Three and a half years ago, I saw a lithe, heavily bearded man running toward me through a piazza in Siena, Italy. Two men (who were, by this point, already my friends) ran out from behind me to scoop this stranger into a hug. This stranger and I looked at each other with marginal interest and both thought, “Eh, not my type.”
I’m marrying him. After that initial “meh,” we spent the next six months bopping around a thousand-acre Tuscan farm, learning about butchering, wine, and love, and the three and a half years since holding each other up during the hardest times and giggling giddily at each other otherwise.
Wedding Checklist: Slaughter Wedding Pig
During the eighteen-month planning process, I’ve been checking APW’s checklists and spreadsheets and adjusting to fit us.
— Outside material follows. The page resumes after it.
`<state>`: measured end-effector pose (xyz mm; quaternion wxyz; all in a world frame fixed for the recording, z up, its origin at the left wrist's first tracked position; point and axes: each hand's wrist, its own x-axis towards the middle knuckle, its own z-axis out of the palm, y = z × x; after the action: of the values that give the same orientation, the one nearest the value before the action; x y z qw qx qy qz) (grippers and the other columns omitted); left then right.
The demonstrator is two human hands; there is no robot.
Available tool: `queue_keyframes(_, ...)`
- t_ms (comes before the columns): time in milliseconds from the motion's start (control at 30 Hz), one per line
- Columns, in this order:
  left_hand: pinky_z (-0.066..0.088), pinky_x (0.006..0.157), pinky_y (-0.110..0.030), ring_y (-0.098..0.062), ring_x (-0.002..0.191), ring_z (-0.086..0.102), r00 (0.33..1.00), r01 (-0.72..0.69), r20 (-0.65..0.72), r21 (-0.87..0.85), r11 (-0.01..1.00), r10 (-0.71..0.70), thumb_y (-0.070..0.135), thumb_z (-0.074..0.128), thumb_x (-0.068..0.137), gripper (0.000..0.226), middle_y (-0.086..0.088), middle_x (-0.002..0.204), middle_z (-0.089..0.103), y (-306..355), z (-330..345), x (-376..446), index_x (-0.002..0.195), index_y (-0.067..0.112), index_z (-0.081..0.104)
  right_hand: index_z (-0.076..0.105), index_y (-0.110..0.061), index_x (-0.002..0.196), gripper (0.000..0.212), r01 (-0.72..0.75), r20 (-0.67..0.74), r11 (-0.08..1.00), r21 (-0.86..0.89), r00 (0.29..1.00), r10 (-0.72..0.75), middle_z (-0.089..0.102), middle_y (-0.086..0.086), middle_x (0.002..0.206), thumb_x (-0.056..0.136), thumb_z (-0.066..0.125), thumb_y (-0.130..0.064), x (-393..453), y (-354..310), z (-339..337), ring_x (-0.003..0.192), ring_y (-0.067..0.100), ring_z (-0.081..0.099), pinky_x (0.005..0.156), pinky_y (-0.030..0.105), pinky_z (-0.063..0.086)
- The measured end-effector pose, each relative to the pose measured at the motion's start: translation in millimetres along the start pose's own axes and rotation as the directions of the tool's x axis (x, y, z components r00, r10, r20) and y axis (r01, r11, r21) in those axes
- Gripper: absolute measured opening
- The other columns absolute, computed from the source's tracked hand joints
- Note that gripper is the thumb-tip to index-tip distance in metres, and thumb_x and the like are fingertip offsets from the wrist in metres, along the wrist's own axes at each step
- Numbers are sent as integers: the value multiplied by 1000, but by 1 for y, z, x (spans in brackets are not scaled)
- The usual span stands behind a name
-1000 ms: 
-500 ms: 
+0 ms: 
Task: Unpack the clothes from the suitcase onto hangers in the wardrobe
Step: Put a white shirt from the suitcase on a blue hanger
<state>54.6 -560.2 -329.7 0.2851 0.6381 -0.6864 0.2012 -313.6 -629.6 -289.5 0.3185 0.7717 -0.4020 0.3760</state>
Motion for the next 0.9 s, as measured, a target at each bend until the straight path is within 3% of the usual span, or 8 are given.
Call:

Like many couples, our two-weeks-till checklist includes items like “pick up dress and suit,” “triple-check rentals list,” and “get marriage license!”… as well as more unusual tasks like “build kill chute” and “slaughter Wedding Pig.”
You see, Vincent’s and my partnership was built on the foundation of our food values. We care about food, a lot, and thus we care about animals and the environment. After returning together from Italy and deciding we were going to do this love thing, we left our established lives and his family in North Carolina to move to the Finger Lakes region of New York. We now have twenty-one acres, fourteen heritage breed pigs (at least until the next litter is born, any day now), five sheep, three goats, a Jersey cow, a bunch of birds, two working livestock guardian pups, and three cats. And an untidy garden full of organic vegetables and woods trimmed with vibrant, wild black raspberries and blackberries. All of this is a lot of work, especially because we both have full-time day jobs, but we chose this lifestyle so we can truly feel good about what we eat, and not contribute to the FIC (food industrial complex … sound familiar?).
Growing Our Wedding Food
We knew, from the start, that we would cater our wedding ourselves. We knew that it would be a lot of work and that our families would tell us that we’re crazy or foolish. (It is, they did.) We knew that it was going to make the week before the wedding—already stressful for all couples, regardless of wedding size or flavor—an extra grueling test in endurance, partnership, skill, and organization. But we had catered a (much smaller) wedding before, successfully, and picked up a year’s worth of service gigs for strangers’ weddings; we felt up to the challenge.
Now, our wedding is in two weeks.
In the next fourteen days, we, like all almost-married couples immemorial, will worry about the weather (our rain plan, a building at the nature center that is our venue, doesn’t exactly accommodate all of our two hundred–plus guests in any one room). We’ll pick up our marriage license, finalize lists of decor items to transport to the venue, and hug far-flung friends and family as they arrive to help and witness the enormity of this occasion.
But we’ll also pick up many, many pounds of vegetables, harvested that morning and still dressed in dirt, from a friend who farms five acres by hand.
We’ll clean and chop those vegetables, simmer Tuscan white beans in an onion stock, bake vegan cornbread along with swathes of regular cornbread, made from scratch with our own chickens’ eggs.
We’ll dress the salads we make from our friend’s veggies with olive oil from the Tuscan farm where we met.
Tears Over Our Pig
And we’ll also say goodbye to Wedding Pig in the wooded pasture where he spent his life, and thank him for his existence and unwilling gift. Then we’ll pull the trigger and cry (and, honestly, probably cry bucketloads, because once I start, I’ll need the release, and I know I won’t have time to reread The Deathly Hollows, that trusty wellspring of tears). And then, the hardest part over, we will carefully, reverently transform him into simple, slow-cooked pork fit for our commitment and celebration.
The burgeoning excitement is beckoning us to float off in happiness at having come this far and having accomplished so many of our goals together, but we have to keep our feet on the ground long enough to make our wedding plans come to fruition. We still have to complete the solemn, terrible task of slaughtering Wedding Pig and live out the full responsibility and emotion that comes with the choice to eat meat. But we’ll feel great about the food we serve to our two hundred–plus family and friends, and, bellies full, we’ll giggle giddily the rest of the night, holding each other and dancing off all of that wine and emotion.